Exercise prompt: Nothing but the text should be carried over: reproduce all the data exactly and leave out every image.

Input data:
== Segment start ==

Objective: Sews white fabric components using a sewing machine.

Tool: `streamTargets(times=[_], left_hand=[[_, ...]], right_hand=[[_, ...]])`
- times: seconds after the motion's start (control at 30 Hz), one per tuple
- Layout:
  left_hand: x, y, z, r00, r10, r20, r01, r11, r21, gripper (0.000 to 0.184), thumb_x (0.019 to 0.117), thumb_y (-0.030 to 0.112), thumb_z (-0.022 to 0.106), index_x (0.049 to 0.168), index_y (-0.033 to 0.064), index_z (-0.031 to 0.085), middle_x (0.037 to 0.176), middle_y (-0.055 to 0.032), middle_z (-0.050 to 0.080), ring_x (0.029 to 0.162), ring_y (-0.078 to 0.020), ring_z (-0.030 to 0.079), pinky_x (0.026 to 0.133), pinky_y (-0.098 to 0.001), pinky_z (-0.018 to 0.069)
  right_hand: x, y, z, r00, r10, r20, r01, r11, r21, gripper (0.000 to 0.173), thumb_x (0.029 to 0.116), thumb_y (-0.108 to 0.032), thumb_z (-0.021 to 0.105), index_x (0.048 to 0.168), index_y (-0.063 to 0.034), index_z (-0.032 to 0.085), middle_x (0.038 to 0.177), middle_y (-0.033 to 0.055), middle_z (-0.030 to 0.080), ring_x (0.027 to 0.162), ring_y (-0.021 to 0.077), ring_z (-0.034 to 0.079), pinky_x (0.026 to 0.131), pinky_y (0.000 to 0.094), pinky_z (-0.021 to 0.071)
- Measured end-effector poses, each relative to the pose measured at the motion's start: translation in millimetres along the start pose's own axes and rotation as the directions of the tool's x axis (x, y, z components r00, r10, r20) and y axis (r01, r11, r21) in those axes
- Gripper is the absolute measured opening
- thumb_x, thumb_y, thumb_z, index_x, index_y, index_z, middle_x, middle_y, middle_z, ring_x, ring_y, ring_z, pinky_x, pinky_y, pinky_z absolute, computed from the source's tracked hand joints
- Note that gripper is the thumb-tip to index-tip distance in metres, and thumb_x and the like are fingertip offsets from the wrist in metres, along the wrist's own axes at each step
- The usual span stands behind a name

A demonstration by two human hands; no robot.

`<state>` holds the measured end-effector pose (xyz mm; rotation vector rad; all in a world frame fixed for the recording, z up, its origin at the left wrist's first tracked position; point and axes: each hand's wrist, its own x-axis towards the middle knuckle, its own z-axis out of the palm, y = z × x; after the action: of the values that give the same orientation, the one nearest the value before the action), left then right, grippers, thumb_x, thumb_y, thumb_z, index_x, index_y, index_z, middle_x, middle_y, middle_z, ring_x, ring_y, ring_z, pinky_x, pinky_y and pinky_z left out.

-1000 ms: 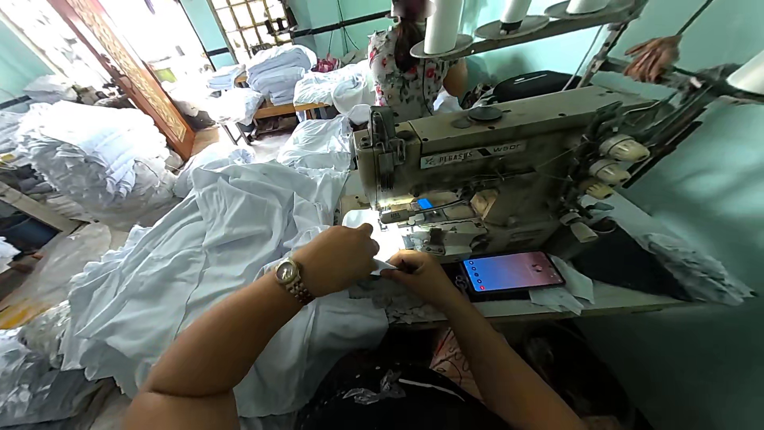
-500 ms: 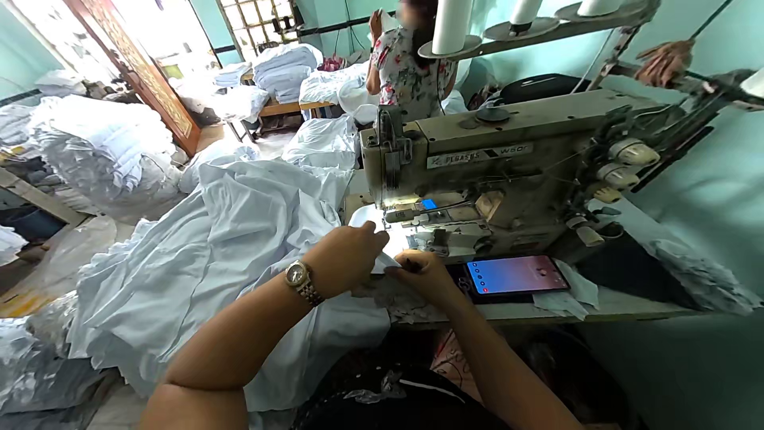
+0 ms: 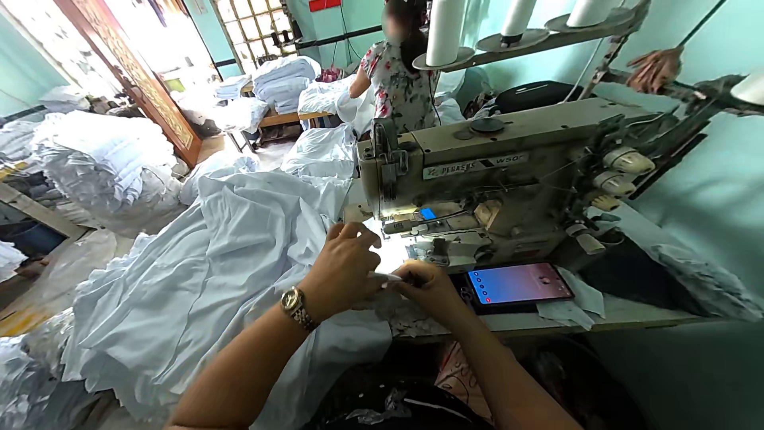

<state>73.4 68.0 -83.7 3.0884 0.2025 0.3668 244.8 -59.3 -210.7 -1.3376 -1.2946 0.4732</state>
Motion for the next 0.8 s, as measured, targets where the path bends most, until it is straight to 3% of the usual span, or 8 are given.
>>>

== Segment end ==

Exercise output:
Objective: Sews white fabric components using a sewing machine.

Tool: `streamTargets(times=[_], left_hand=[[_, ...]], right_hand=[[_, ...]])`
- times: seconds after the motion's start (control at 30 Hz), one per tuple
- Layout:
  left_hand: x, y, z, r00, r10, r20, r01, r11, r21, gripper (0.000 to 0.184), thumb_x (0.019 to 0.117), thumb_y (-0.030 to 0.112), thumb_z (-0.022 to 0.106), index_x (0.049 to 0.168), index_y (-0.033 to 0.064), index_z (-0.031 to 0.085), middle_x (0.037 to 0.176), middle_y (-0.055 to 0.032), middle_z (-0.050 to 0.080), ring_x (0.029 to 0.162), ring_y (-0.078 to 0.020), ring_z (-0.030 to 0.079), pinky_x (0.026 to 0.133), pinky_y (-0.098 to 0.001), pinky_z (-0.018 to 0.069)
  right_hand: x, y, z, r00, r10, r20, r01, r11, r21, gripper (0.000 to 0.173), thumb_x (0.029 to 0.116), thumb_y (-0.108 to 0.032), thumb_z (-0.021 to 0.105), index_x (0.048 to 0.168), index_y (-0.063 to 0.034), index_z (-0.032 to 0.085), middle_x (0.038 to 0.177), middle_y (-0.033 to 0.055), middle_z (-0.030 to 0.080), ring_x (0.027 to 0.162), ring_y (-0.021 to 0.077), ring_z (-0.034 to 0.079), pinky_x (0.026 to 0.131), pinky_y (0.000 to 0.094), pinky_z (-0.021 to 0.071)
- Measured end-effector poses, each relative to the pose measured at the motion's start: translation in millimetres along the start pose's own axes and rotation as the directions of the tool's x axis (x, y, z components r00, r10, r20) and y axis (r01, r11, r21) in those axes
- Gripper is the absolute measured opening
- thumb_x, thumb_y, thumb_z, index_x, index_y, index_z, middle_x, middle_y, middle_z, ring_x, ring_y, ring_z, pinky_x, pinky_y, pinky_z absolute, computed from the source's tracked hand joints
- Note that gripper is the thumb-tip to index-tip distance in metres, and thumb_x and the like are fingertip offsets from the wrist in metres, along the wrist's own axes at each step
- The usual span stands behind a name

A demonstration by two human hands; no robot.

`<state>` holds the measured end-effector pose (xyz mm; rotation vector rad; all in a world frame fixed for the recording, z up, its origin at the left wrist's first tracked position; point and axes: each hand's wrist, its own x-axis towards the middle knuckle, its own z-axis out of the palm, y = z × x; after the action: of the values that give the same orientation, the one nearest the value before the action), left then right, grippers, thumb_x, thumb_y, thumb_z, index_x, index_y, index_z, middle_x, middle_y, middle_z, ring_x, ring_y, ring_z, pinky_x, pinky_y and pinky_z left out.

-1000 ms: 
-500 ms: 
+0 ms: 

<state>73.4 68.0 -83.7 3.0884 0.2025 0.3668 244.8 -59.3 -210.7 -1.3376 -1.2946 0.4732</state>
Motion for the next 0.8 s, as measured, targets where the path bends most, until it is straight to 3% of the usual span, or 8 are given.
>>>

With that, the output is done.